10.The term "public character", as tentatively proposed by the Charity Commission, is no more than a recently assembled patchwork criterion for which there is no precedent or rationale in the cases (cf Smith v Kerr referred to in paragraph 2 above). The special meaning given to public character by the Strategy Unit is about as relevant as the famous and diverting definition attributed to the word 'glory' ("a fine knock down argument"). Fees high or low in relation to schooling and university education ("serving to exclude" as it is tendentiously and innovatingly put) were, in the common law, never either a badge of public character or a mark of Cain signifying a denial of public character.

11.To leave the Commissioners in charge of administering a novel generalised public character test would run counter to well established principle (see paragraph 2 above) at any rate in relation to registered and registrable independent schools and educational institutions.

Constitution of the Charity Commission : Law, policy and the judiciary and the charity sector

12. By identifying social and economic impact as an objective of the Commission the legislature appears to be providing that a "beefed up" Charity Commission is to be an instrument of policy. Until now the Commission has been applying relatively simple legal criteria and factual analysis, promoting effective use of charitable resources by encouraging better methods of administration, giving information and advice, investigating and checking abuses, and by so acting as best to promote and make effective the work of the charity in meeting the needs designated by the trusts of the charity and not by some outside political criteria.

13. The objective of "social and economic impact" as a golden met-wand, whether of public character or of the appropriateness of new cypres scheme objects, imports vague factors falling within the fields of government policy. Judges remain involved in the construction of wills and governing documents of charities. They too will be confronted by, and embrangled in, the introduction of social policy decisions of the Commission effectuating Government policy. Such decisions are likely to engage judges in an unenviable quasi-executive task. The objective should be jettisoned.

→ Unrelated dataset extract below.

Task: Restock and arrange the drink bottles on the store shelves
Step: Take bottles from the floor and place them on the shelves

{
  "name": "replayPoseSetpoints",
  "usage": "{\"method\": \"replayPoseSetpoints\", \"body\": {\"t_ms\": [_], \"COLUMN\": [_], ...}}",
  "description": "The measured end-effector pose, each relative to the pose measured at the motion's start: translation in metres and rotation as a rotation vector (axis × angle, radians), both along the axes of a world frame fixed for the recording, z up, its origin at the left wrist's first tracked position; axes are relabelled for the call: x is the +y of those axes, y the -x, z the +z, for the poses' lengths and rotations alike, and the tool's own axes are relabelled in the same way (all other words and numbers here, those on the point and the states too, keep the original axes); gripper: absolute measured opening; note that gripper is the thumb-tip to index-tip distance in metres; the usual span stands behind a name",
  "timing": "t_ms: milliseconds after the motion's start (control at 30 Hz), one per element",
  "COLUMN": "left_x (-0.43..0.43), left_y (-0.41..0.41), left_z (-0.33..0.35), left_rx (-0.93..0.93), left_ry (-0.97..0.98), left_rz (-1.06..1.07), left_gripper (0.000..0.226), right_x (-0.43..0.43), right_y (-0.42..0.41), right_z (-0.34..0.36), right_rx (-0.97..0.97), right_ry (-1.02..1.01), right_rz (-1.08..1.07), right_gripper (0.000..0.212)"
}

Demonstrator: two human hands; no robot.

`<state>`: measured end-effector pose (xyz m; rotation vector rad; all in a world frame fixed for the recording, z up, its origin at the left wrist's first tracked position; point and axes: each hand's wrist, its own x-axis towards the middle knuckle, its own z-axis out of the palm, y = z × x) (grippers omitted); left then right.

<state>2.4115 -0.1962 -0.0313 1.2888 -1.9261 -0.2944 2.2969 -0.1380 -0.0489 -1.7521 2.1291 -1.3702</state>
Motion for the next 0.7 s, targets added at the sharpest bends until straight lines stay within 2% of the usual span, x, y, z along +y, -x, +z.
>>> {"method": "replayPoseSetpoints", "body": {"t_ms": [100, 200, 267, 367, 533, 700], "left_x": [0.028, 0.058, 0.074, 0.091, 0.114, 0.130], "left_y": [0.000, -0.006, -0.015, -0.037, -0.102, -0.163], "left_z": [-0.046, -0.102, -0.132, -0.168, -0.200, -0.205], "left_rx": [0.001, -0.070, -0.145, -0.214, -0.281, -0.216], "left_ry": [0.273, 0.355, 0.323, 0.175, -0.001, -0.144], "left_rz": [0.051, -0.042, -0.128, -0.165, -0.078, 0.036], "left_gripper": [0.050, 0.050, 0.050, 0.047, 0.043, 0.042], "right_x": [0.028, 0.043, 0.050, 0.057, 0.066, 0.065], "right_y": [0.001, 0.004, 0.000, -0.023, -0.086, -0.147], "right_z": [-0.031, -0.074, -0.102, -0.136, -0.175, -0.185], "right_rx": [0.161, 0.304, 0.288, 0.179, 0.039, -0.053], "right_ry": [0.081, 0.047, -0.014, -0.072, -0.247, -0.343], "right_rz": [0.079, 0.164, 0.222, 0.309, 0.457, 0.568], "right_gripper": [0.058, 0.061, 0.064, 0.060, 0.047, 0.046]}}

14. Enforced contributions by independent sector to state sector The advancement of of literacy has escaped the attention of ad hoc caucuses (or "focus groups") and "coalitions" advocating reform of public benefit. Increasing deplorable illiteracy and plummeting academic standards in the ailing state sector should not through the engine of charity law and re-definition enable a stealth tax to replace the abandoned assisted places scheme, in the form of enforced levies and compulsory contributions from the independent sector. This seems to be envisaged by some of the hostile questions raised by certain members of the Joint Parliamentary Committee and read by me on the internet. My concern as a charity lawyer is for the integrity of charity law.

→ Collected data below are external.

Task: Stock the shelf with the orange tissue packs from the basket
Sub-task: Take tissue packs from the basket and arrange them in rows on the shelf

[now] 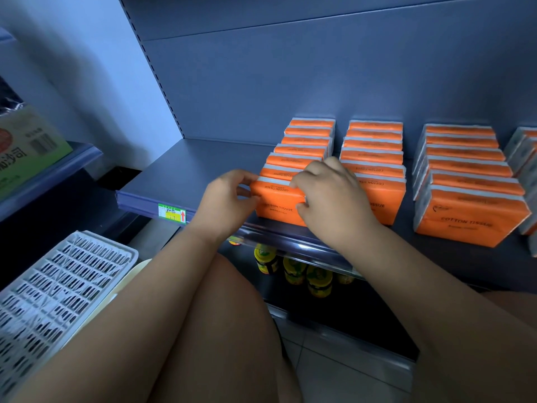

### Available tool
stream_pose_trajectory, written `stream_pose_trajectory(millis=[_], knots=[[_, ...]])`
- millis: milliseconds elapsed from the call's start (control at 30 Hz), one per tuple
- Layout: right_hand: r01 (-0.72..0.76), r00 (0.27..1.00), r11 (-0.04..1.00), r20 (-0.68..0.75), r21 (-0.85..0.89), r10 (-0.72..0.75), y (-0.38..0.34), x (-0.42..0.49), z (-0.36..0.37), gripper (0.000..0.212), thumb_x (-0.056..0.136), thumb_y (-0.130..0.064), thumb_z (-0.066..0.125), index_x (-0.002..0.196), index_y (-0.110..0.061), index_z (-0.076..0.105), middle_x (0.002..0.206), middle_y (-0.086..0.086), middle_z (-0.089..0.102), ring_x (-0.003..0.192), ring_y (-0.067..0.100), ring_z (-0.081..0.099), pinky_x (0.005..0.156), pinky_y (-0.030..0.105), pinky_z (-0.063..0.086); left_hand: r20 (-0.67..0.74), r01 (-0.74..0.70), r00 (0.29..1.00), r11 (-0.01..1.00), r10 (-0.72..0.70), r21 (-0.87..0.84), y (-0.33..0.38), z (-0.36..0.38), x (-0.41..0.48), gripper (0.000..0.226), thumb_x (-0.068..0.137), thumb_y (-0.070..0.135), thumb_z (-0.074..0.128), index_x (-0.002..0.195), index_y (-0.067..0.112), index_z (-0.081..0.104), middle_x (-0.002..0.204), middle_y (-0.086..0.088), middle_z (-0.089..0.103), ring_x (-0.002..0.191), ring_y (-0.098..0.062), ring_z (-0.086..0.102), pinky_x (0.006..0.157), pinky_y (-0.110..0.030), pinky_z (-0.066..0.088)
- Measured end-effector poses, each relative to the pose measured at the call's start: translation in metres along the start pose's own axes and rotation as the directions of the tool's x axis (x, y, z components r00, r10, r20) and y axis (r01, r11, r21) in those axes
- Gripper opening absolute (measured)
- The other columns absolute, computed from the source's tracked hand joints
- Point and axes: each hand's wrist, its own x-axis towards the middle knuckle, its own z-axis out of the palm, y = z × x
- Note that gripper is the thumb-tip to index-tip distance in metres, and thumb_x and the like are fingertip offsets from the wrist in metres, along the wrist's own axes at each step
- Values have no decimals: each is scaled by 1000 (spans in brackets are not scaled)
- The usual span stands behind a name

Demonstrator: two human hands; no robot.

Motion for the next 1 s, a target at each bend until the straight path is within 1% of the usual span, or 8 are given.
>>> stream_pose_trajectory(millis=[300, 467, 567, 667, 733, 800, 867, 1000], knots=[[-39, 998, 997, 51, -71, 43, -7, -2, -3, 30, 82, -17, 74, 112, -19, 71, 113, 1, 63, 113, 30, 52, 91, 43, 43, 8, 33, 999, 999, -33, 10, 4, 1, -1, 27, 93, 5, 69, 115, 19, 69, 105, 8, 70, 93, -2, 68, 71, 1, 45], [-49, 996, 997, 76, -52, 53, -9, -5, -6, 33, 90, -29, 67, 122, -21, 67, 122, 0, 61, 121, 27, 50, 98, 42, 42, 20, 39, 999, 999, -39, 5, 5, -1, -4, 29, 95, 4, 66, 110, 29, 65, 102, 15, 67, 92, 5, 65, 72, 2, 44], [-59, 997, 998, 47, 16, 59, -13, -7, -8, 42, 95, -40, 61, 132, -21, 62, 131, 0, 61, 126, 26, 50, 102, 43, 41, -3, 29, 1000, 998, -28, 61, 5, -2, -8, 26, 96, 9, 65, 119, 21, 68, 111, 9, 71, 102, -9, 68, 85, -10, 50], [-84, 996, 986, 17, 145, 83, -24, -7, -13, 52, 100, -46, 53, 145, -21, 53, 142, -1, 57, 130, 25, 50, 107, 42, 40, -101, -44, 992, 956, 76, 291, 9, -6, -20, 37, 99, 24, 62, 134, 15, 64, 130, -3, 69, 117, -23, 64, 93, -33, 51], [-110, 993, 957, 3, 270, 114, -34, -7, -19, 54, 102, -48, 47, 149, -21, 49, 147, -2, 55, 134, 23, 48, 111, 40, 39, -204, -85, 962, 909, 182, 408, 15, -13, -33, 40, 99, 28, 59, 135, 13, 63, 134, -7, 67, 121, -30, 62, 94, -40, 51], [-121, 990, 915, -21, 384, 140, -46, -7, -27, 55, 103, -49, 43, 150, -21, 49, 150, -3, 53, 138, 20, 45, 114, 40, 38, -306, -102, 915, 885, 262, 454, 17, -23, -47, 47, 97, 31, 56, 137, 7, 60, 140, -11, 63, 131, -36, 55, 106, -42, 46], [-107, 990, 893, -40, 438, 138, -65, -7, -35, 55, 103, -49, 43, 150, -20, 49, 151, -2, 52, 140, 18, 42, 115, 40, 37, -391, -48, 882, 876, 263, 481, 11, -36, -67, 57, 97, 34, 54, 144, 3, 53, 149, -15, 55, 146, -40, 40, 119, -44, 34], [33, 998, 878, -58, 477, -5, -124, -10, -45, 59, 103, -47, 44, 150, -11, 49, 150, 6, 53, 140, 24, 44, 115, 38, 36, -512, 148, 843, 843, 166, 517, -21, -60, -131, 70, 98, 40, 53, 154, 0, 40, 161, -18, 40, 155, -39, 24, 126, -49, 24]])
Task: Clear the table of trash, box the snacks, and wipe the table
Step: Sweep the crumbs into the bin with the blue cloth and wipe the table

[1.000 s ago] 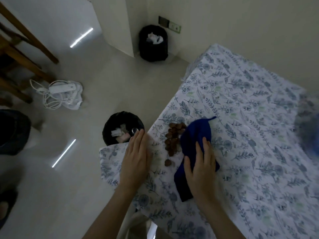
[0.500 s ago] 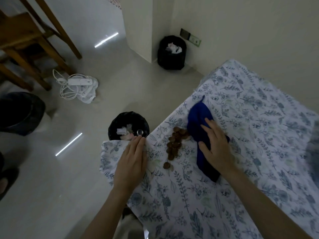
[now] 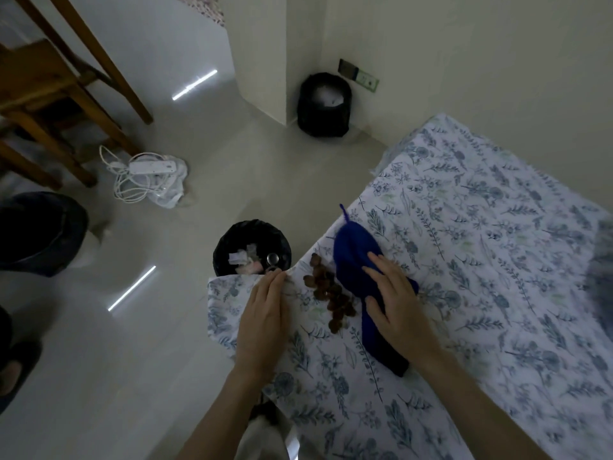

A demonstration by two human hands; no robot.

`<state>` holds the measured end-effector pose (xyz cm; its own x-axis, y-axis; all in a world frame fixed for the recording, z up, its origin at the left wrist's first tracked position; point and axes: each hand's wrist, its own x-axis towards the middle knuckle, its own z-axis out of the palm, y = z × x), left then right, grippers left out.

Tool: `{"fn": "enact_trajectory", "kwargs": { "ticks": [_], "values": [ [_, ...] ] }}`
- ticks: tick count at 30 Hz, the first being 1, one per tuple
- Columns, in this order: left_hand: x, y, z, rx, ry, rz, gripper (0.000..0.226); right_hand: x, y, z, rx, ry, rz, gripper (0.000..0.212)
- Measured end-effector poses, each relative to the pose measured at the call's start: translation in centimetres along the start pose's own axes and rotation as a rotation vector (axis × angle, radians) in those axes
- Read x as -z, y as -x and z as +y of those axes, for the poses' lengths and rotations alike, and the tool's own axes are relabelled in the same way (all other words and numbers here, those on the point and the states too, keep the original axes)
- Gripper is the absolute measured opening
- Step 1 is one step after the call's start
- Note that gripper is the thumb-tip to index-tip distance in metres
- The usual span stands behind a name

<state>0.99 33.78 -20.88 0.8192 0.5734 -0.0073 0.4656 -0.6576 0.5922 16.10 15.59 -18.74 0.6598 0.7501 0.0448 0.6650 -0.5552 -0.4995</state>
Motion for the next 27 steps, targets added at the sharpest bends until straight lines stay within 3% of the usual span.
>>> {"fn": "enact_trajectory", "kwargs": {
  "ticks": [7,13,17,27],
  "values": [
    [1.1,1.4,-1.9,-0.043,-0.112,-0.111,0.064,0.1,6.1,-0.6,-0.486,0.248,0.246,0.062],
    [1.2,1.9,-2.5,-0.029,-0.105,-0.121,0.056,-3.1,8.3,-4.0,-0.662,0.202,0.287,0.066],
    [1.2,1.9,-2.6,0.050,-0.068,-0.080,0.055,-4.3,6.5,-5.4,-0.692,0.164,0.340,0.064],
    [1.0,2.0,-2.9,0.014,-0.137,-0.050,0.046,-7.7,-3.6,-9.3,-0.467,0.154,0.321,0.054]
  ]
}}
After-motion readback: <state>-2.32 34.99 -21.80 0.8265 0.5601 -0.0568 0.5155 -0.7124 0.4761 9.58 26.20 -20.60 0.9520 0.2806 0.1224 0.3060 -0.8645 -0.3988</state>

15. Debasement of jurisprudence and the common law by policy Neither judges nor the Charity Commission should be called on to grapple with this slippery fudged new test with its tendentious invocation of a "serving to exclude" criterion.

Benefits and costs of the Bill

16.The cost to the charity sector is not analysed by the Bill or the Strategy Unit Report. Red tape, increased bureaucracy, interventionism and prolonged costly arguments, of which I have long experience, about unclear tests (activities tests and new calls to "demonstrate" public benefit and public character) are likely to benefit ingenious lawyers rather than advance the interests of charity.